**Problem requirements:** From the material below, pull each line containing the string "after".

**Data segment:**
......

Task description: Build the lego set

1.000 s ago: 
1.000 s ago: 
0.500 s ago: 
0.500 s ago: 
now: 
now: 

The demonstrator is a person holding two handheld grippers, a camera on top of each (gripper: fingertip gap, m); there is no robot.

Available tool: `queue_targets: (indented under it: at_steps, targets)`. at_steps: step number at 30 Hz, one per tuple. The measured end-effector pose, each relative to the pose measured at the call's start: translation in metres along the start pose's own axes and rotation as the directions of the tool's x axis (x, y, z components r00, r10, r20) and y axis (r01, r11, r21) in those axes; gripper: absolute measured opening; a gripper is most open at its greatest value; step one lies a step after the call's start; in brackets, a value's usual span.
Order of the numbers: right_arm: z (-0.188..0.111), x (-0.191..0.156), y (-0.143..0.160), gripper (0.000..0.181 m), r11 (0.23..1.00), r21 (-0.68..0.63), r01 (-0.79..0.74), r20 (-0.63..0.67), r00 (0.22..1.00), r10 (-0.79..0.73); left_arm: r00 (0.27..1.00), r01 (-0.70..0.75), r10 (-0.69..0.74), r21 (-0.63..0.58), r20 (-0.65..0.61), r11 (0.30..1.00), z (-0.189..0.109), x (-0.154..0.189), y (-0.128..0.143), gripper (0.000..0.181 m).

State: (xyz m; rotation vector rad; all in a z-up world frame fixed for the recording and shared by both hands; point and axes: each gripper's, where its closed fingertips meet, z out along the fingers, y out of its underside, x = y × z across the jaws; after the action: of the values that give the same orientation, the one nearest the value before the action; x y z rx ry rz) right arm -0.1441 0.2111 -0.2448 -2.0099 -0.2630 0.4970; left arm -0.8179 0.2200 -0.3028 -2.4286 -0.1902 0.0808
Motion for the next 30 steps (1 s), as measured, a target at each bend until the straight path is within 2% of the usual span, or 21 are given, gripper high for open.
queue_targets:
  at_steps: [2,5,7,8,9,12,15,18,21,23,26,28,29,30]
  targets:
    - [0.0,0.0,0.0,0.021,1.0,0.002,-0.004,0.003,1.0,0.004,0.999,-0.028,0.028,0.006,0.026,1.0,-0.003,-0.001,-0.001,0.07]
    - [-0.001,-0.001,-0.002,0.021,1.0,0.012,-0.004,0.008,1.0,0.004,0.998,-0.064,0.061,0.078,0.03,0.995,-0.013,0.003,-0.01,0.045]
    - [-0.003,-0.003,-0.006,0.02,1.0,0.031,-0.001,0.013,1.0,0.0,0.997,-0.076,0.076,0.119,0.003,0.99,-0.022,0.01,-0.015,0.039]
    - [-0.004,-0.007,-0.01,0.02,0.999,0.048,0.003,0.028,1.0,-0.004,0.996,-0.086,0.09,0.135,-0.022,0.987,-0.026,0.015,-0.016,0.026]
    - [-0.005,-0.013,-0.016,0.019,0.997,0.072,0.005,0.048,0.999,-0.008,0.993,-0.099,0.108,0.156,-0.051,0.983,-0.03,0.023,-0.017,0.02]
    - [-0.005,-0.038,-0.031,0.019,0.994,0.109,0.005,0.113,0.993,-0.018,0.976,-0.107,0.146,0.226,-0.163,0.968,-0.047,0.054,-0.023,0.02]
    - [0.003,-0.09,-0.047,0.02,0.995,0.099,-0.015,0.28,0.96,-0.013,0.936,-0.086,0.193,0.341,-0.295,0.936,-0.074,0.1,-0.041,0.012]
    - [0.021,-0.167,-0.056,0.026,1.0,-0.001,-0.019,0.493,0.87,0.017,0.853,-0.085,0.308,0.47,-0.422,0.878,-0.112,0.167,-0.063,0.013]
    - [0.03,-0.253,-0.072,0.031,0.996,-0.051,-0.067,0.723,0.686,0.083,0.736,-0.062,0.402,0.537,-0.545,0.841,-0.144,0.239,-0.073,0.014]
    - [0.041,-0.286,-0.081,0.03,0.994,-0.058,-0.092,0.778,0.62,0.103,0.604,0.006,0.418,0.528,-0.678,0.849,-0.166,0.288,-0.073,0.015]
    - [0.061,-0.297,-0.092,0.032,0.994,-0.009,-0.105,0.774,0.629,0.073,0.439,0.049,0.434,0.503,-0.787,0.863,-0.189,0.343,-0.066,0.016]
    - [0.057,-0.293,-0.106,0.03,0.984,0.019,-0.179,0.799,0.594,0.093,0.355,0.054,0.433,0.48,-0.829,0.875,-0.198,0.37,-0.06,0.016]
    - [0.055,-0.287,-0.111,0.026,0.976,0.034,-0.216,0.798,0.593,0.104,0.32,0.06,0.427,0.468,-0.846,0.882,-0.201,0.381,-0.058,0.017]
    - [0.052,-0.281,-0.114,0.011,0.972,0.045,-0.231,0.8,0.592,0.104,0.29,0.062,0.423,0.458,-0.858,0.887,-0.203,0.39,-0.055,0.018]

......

**Task output:**
Available tool: `queue_targets: (indented under it: at_steps, targets)`. at_steps: step number at 30 Hz, one per tuple. The measured end-effector pose, each relative to the pose measured at the call's start: translation in metres along the start pose's own axes and rotation as the directions of the tool's x axis (x, y, z components r00, r10, r20) and y axis (r01, r11, r21) in those axes; gripper: absolute measured opening; a gripper is most open at its greatest value; step one lies a step after the call's start; in brackets, a value's usual span.
State: (xyz m; rotation vector rad; all in a z-up world frame fixed for the recording and shared by both hands; point and axes: each gripper's, where its closed fingertips meet, z out along the fingers, y out of its underside, x = y × z across the jaws; after the action: of the values that give the same orientation, the one nearest the value before the action; x y z rx ry rz) right arm -0.1441 0.2111 -0.2448 -2.0099 -0.2630 0.4970; left arm -0.8179 0.2200 -0.3028 -2.4286 -0.1902 0.0808

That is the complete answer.